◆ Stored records
- Opening Delimiter -

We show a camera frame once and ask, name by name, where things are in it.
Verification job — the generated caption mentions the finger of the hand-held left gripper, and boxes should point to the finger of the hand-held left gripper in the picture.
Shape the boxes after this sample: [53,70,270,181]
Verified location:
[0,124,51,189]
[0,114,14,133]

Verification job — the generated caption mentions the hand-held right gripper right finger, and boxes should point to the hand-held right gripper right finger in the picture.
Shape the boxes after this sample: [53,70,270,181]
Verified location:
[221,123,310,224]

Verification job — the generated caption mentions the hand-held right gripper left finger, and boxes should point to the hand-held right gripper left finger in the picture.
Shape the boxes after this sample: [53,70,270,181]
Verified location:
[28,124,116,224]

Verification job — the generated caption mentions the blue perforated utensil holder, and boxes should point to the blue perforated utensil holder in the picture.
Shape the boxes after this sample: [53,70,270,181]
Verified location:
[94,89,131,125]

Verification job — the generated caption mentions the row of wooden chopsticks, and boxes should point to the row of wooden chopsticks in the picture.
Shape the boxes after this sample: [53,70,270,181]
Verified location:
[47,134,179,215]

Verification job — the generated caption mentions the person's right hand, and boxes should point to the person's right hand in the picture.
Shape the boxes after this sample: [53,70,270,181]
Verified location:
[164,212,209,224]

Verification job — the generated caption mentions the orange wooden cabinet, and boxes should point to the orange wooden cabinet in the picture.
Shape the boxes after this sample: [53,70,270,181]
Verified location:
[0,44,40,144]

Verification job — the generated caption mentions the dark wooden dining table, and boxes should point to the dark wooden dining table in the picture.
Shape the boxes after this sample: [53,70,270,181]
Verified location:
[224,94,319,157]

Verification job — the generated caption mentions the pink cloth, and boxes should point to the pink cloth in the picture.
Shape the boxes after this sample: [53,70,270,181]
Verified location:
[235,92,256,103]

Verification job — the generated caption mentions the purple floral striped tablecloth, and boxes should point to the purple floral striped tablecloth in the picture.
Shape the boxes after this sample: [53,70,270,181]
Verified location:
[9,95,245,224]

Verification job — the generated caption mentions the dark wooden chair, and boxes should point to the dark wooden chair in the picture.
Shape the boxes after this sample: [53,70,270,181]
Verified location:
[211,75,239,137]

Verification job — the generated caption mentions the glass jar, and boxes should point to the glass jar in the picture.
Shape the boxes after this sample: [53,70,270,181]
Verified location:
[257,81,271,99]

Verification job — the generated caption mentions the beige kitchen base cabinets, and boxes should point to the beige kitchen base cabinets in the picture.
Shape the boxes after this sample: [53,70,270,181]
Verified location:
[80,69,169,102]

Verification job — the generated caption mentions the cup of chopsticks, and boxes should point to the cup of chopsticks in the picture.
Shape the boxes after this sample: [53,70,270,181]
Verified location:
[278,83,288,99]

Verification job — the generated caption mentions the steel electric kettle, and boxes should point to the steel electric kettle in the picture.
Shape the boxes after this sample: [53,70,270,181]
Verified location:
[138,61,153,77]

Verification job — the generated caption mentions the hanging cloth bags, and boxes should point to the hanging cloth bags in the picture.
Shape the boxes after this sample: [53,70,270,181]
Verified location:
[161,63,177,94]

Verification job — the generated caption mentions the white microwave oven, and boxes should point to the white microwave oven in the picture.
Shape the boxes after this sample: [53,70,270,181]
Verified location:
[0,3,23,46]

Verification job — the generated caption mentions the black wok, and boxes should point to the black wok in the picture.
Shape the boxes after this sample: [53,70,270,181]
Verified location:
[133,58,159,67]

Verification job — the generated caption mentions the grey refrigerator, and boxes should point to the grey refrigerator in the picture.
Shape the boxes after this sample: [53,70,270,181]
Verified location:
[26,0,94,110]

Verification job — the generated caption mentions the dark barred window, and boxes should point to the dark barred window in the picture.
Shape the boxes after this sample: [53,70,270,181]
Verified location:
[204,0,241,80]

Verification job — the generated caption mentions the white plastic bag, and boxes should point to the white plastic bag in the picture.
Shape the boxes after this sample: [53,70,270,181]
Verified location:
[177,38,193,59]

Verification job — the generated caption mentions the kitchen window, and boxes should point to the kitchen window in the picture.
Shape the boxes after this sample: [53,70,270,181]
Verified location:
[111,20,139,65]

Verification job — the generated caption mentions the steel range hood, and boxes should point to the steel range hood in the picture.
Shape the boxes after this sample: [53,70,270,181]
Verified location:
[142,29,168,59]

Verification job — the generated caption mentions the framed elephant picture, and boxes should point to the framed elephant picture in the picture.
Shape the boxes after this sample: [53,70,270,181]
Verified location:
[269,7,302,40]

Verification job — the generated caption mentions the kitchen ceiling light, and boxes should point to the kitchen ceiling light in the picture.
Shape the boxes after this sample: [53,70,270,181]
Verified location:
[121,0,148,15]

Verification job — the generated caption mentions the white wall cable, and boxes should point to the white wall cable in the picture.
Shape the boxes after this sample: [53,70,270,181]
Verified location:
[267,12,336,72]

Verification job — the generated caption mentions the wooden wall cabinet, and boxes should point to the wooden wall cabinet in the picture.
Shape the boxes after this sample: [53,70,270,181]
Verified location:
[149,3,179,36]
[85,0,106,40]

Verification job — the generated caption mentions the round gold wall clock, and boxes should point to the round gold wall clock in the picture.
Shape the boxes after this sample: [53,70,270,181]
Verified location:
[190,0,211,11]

- Closing Delimiter -

Repeat the whole of the data above exactly as it appears.

◆ Answer to the problem
We show a camera frame once and ask, name by name, where things are in it.
Verification job — the generated caption mentions the finger of the hand-held left gripper, and boxes should point to the finger of the hand-held left gripper in the picture.
Shape the boxes after this sample: [53,70,270,181]
Verified location:
[0,124,51,189]
[0,114,14,133]

Verification job — the generated caption mentions the hand-held right gripper right finger, and boxes should point to the hand-held right gripper right finger in the picture.
Shape the boxes after this sample: [53,70,270,181]
Verified location:
[221,123,310,224]

Verification job — the generated caption mentions the hand-held right gripper left finger, and boxes should point to the hand-held right gripper left finger in the picture.
Shape the boxes after this sample: [53,70,270,181]
Verified location:
[28,124,116,224]

Verification job — the generated caption mentions the blue perforated utensil holder, and boxes should point to the blue perforated utensil holder in the picture.
Shape the boxes after this sample: [53,70,270,181]
Verified location:
[94,89,131,125]

Verification job — the generated caption mentions the row of wooden chopsticks, and boxes should point to the row of wooden chopsticks in the picture.
Shape the boxes after this sample: [53,70,270,181]
Verified location:
[47,134,179,215]

Verification job — the generated caption mentions the person's right hand, and boxes should point to the person's right hand in the picture.
Shape the boxes after this sample: [53,70,270,181]
Verified location:
[164,212,209,224]

Verification job — the generated caption mentions the orange wooden cabinet, and boxes should point to the orange wooden cabinet in the picture.
Shape the boxes after this sample: [53,70,270,181]
Verified location:
[0,44,40,144]

Verification job — the generated caption mentions the dark wooden dining table, and boxes should point to the dark wooden dining table in the picture.
Shape the boxes after this sample: [53,70,270,181]
Verified location:
[224,94,319,157]

Verification job — the generated caption mentions the pink cloth, and boxes should point to the pink cloth in the picture.
Shape the boxes after this sample: [53,70,270,181]
Verified location:
[235,92,256,103]

Verification job — the generated caption mentions the purple floral striped tablecloth, and boxes should point to the purple floral striped tablecloth in the picture.
Shape the boxes after this sample: [53,70,270,181]
Verified location:
[9,95,245,224]

Verification job — the generated caption mentions the dark wooden chair, and boxes should point to the dark wooden chair in the picture.
Shape the boxes after this sample: [53,70,270,181]
Verified location:
[211,75,239,137]

Verification job — the generated caption mentions the glass jar, and boxes should point to the glass jar in the picture.
Shape the boxes after this sample: [53,70,270,181]
Verified location:
[257,81,271,99]

Verification job — the generated caption mentions the beige kitchen base cabinets, and boxes should point to the beige kitchen base cabinets in the picture.
Shape the boxes after this sample: [53,70,270,181]
Verified location:
[80,69,169,102]

Verification job — the generated caption mentions the cup of chopsticks, and boxes should point to the cup of chopsticks in the picture.
Shape the boxes after this sample: [53,70,270,181]
Verified location:
[278,83,288,99]

Verification job — the generated caption mentions the steel electric kettle, and boxes should point to the steel electric kettle in the picture.
Shape the boxes after this sample: [53,70,270,181]
Verified location:
[138,61,153,77]

Verification job — the generated caption mentions the hanging cloth bags, and boxes should point to the hanging cloth bags in the picture.
Shape the boxes after this sample: [53,70,270,181]
Verified location:
[161,63,177,94]

Verification job — the generated caption mentions the white microwave oven, and boxes should point to the white microwave oven in the picture.
Shape the boxes after this sample: [53,70,270,181]
Verified location:
[0,3,23,46]

Verification job — the generated caption mentions the black wok, and boxes should point to the black wok in the picture.
Shape the boxes after this sample: [53,70,270,181]
Verified location:
[133,58,159,67]

Verification job — the generated caption mentions the grey refrigerator, and boxes should point to the grey refrigerator in the picture.
Shape the boxes after this sample: [53,70,270,181]
Verified location:
[26,0,94,110]

Verification job — the generated caption mentions the dark barred window, and boxes should point to the dark barred window in the picture.
Shape the boxes after this sample: [53,70,270,181]
Verified location:
[204,0,241,80]

Verification job — the generated caption mentions the white plastic bag, and boxes should point to the white plastic bag in the picture.
Shape the boxes after this sample: [53,70,270,181]
Verified location:
[177,38,193,59]

Verification job — the generated caption mentions the kitchen window, and boxes should point to the kitchen window in the picture.
Shape the boxes after this sample: [53,70,270,181]
Verified location:
[111,20,139,65]

Verification job — the generated caption mentions the steel range hood, and boxes should point to the steel range hood in the picture.
Shape the boxes after this sample: [53,70,270,181]
Verified location:
[142,29,168,59]

Verification job — the generated caption mentions the framed elephant picture, and boxes should point to the framed elephant picture in the picture.
Shape the boxes after this sample: [53,70,270,181]
Verified location:
[269,7,302,40]

Verification job — the generated caption mentions the kitchen ceiling light, and boxes should point to the kitchen ceiling light in the picture.
Shape the boxes after this sample: [53,70,270,181]
Verified location:
[121,0,148,15]

Verification job — the generated caption mentions the white wall cable, and boxes should point to the white wall cable in the picture.
Shape the boxes after this sample: [53,70,270,181]
Verified location:
[267,12,336,72]

Verification job — the generated caption mentions the wooden wall cabinet, and boxes should point to the wooden wall cabinet in the picture.
Shape the boxes after this sample: [53,70,270,181]
Verified location:
[149,3,179,36]
[85,0,106,40]

Verification job — the generated caption mentions the round gold wall clock, and boxes should point to the round gold wall clock in the picture.
Shape the boxes after this sample: [53,70,270,181]
Verified location:
[190,0,211,11]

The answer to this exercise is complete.